> _WHAT YOU SHOULD DO_: Copy each line of the data that has "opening" in it.

> _MATERIAL FOR THE TASK_:
+++++

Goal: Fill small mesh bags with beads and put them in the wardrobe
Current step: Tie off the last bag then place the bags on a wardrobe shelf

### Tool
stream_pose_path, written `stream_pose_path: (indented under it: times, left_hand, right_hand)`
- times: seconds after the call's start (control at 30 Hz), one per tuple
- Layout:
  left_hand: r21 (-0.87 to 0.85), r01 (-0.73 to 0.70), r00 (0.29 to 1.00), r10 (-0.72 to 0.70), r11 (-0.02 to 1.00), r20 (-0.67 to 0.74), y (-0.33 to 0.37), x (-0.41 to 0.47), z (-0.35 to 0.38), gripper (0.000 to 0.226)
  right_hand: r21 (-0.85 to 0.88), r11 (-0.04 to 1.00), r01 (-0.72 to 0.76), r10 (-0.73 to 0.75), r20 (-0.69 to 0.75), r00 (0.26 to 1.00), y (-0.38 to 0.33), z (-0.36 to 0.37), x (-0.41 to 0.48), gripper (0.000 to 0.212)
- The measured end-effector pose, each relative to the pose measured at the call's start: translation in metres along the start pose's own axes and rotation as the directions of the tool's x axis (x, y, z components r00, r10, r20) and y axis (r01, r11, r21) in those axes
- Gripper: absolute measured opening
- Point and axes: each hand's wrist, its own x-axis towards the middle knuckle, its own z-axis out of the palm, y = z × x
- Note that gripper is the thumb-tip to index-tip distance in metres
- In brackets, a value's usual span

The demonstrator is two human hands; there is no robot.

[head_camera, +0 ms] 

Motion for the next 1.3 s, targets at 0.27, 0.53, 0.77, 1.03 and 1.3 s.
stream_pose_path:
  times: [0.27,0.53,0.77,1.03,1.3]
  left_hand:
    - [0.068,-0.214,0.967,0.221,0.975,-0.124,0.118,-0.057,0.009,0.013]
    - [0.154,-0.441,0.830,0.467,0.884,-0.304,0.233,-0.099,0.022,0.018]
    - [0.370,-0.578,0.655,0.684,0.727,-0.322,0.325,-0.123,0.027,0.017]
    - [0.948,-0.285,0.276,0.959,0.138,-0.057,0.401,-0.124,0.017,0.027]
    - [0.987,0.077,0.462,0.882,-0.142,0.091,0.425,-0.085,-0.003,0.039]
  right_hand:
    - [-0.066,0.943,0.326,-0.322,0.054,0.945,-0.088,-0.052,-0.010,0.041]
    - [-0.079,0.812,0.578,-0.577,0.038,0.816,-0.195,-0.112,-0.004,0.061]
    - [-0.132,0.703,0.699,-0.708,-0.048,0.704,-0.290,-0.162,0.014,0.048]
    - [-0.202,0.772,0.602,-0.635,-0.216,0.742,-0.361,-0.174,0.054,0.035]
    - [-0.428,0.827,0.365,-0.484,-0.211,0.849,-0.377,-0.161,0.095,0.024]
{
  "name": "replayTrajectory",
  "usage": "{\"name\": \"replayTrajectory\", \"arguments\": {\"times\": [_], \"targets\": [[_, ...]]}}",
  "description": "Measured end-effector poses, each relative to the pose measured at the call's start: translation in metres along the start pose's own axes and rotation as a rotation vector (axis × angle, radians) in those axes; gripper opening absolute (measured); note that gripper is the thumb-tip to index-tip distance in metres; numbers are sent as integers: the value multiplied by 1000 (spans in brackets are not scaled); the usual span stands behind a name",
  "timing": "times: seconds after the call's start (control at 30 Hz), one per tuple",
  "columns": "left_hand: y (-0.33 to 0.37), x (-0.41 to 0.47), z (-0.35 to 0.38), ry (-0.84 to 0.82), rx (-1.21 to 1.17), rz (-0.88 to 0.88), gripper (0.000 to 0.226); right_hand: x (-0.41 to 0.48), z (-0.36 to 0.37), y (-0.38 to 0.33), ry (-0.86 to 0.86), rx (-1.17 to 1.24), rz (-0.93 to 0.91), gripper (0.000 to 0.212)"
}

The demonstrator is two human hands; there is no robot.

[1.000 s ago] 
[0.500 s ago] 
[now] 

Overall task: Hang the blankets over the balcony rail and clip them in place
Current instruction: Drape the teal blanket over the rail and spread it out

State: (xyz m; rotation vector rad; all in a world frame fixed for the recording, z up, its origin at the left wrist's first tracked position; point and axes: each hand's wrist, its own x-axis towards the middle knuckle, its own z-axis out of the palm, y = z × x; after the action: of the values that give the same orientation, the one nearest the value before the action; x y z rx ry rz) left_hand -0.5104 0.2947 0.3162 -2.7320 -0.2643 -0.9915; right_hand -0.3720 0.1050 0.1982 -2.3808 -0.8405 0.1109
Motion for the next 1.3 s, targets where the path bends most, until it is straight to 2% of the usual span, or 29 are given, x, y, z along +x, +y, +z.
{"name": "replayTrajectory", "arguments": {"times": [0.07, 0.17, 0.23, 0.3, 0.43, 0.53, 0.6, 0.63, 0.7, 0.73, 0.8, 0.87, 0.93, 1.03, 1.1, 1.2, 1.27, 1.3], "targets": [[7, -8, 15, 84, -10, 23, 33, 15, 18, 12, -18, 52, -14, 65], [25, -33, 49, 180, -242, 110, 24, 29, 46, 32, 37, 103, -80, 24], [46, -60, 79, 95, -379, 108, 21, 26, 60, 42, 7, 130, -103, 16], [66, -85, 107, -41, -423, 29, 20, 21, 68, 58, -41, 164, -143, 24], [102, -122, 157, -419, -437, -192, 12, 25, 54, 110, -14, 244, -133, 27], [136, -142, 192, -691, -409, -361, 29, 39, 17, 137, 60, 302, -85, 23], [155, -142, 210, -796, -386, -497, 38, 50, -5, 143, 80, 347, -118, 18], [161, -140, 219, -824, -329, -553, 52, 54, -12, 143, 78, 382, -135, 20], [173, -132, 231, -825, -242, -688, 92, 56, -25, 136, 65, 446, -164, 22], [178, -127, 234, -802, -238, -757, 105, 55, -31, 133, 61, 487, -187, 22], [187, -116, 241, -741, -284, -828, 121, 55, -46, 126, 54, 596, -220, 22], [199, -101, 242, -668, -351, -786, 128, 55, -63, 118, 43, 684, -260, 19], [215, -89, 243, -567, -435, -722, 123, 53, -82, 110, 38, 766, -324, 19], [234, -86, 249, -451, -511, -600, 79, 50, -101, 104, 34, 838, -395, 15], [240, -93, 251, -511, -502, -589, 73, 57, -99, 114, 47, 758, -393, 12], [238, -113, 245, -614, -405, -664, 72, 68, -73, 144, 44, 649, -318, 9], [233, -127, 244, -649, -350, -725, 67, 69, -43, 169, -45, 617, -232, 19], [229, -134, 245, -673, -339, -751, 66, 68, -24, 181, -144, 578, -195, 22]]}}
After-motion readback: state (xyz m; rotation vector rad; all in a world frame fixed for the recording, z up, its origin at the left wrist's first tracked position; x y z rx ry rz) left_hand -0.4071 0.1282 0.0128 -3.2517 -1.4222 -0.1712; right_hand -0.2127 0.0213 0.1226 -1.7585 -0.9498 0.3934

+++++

> _EXERCISE RESPONSE_:
- Gripper: absolute measured opening
  "description": "Measured end-effector poses, each relative to the pose measured at the call's start: translation in metres along the start pose's own axes and rotation as a rotation vector (axis × angle, radians) in those axes; gripper opening absolute (measured); note that gripper is the thumb-tip to index-tip distance in metres; numbers are sent as integers: the value multiplied by 1000 (spans in brackets are not scaled); the usual span stands behind a name",

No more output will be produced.